**Task requirements:**
What lines below contain the string "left"? List them all.

**Dataset excerpt:**
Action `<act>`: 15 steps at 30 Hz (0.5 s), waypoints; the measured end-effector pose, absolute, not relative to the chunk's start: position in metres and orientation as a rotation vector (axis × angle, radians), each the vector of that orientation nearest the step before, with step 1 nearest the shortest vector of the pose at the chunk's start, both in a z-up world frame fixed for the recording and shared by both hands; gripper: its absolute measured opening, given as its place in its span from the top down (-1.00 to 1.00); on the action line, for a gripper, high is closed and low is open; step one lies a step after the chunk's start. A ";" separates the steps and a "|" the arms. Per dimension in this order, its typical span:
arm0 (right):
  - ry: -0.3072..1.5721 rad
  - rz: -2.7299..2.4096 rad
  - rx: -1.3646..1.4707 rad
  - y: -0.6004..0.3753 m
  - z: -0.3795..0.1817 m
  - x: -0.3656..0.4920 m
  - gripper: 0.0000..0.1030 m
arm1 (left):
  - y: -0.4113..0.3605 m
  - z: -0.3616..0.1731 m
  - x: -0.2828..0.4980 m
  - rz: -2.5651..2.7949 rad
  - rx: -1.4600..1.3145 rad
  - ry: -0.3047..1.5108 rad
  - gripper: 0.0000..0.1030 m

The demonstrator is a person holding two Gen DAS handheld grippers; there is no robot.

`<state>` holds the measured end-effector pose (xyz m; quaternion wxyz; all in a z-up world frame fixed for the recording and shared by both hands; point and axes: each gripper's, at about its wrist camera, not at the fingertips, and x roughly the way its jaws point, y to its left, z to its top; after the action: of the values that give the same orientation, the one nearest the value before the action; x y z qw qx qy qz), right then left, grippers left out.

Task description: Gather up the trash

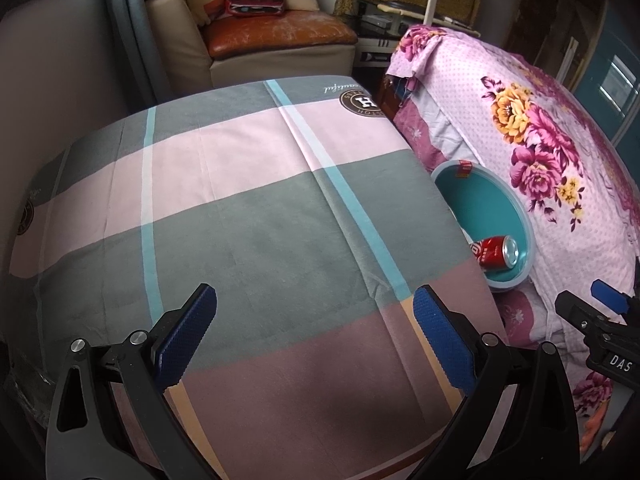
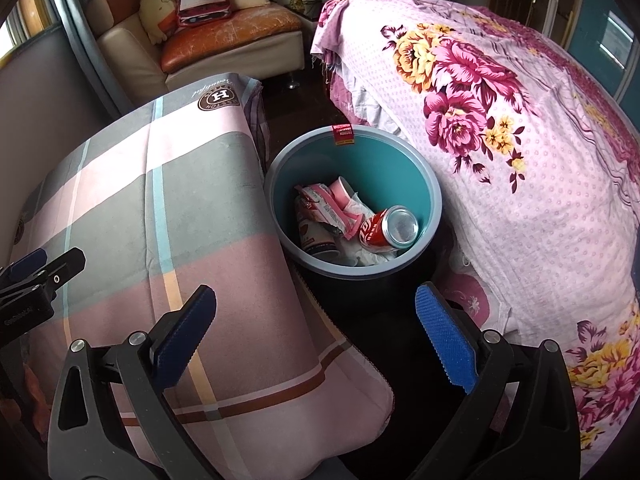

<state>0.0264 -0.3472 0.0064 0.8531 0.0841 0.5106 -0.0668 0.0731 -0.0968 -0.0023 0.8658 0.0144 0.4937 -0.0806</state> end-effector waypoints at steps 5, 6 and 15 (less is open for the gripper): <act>1.086 -0.138 0.181 -0.348 0.000 0.028 -0.86 | -0.097 -0.007 0.075 -0.166 0.038 1.039 -0.92; 1.087 -0.139 0.182 -0.348 -0.001 0.028 -0.86 | -0.098 -0.008 0.075 -0.167 0.040 1.040 -0.92; 1.094 -0.150 0.194 -0.353 -0.010 0.029 -0.86 | -0.105 -0.013 0.074 -0.160 0.070 1.042 -0.92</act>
<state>0.0286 -0.3533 -0.0096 0.8470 0.0920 0.5187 -0.0713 0.0745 -0.1046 -0.0131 0.8636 0.0335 0.4972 -0.0764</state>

**Result:**
arm1 (left):
`<state>` holds the measured end-effector pose (xyz m; quaternion wxyz; all in a z-up world frame fixed for the recording and shared by both hands; point and axes: each gripper's, at about its wrist camera, not at the fingertips, and x roughly the way its jaws point, y to its left, z to its top; after the action: of the values that give the same orientation, the one nearest the value before the action; x y z qw qx qy qz), right then left, grippers left out.

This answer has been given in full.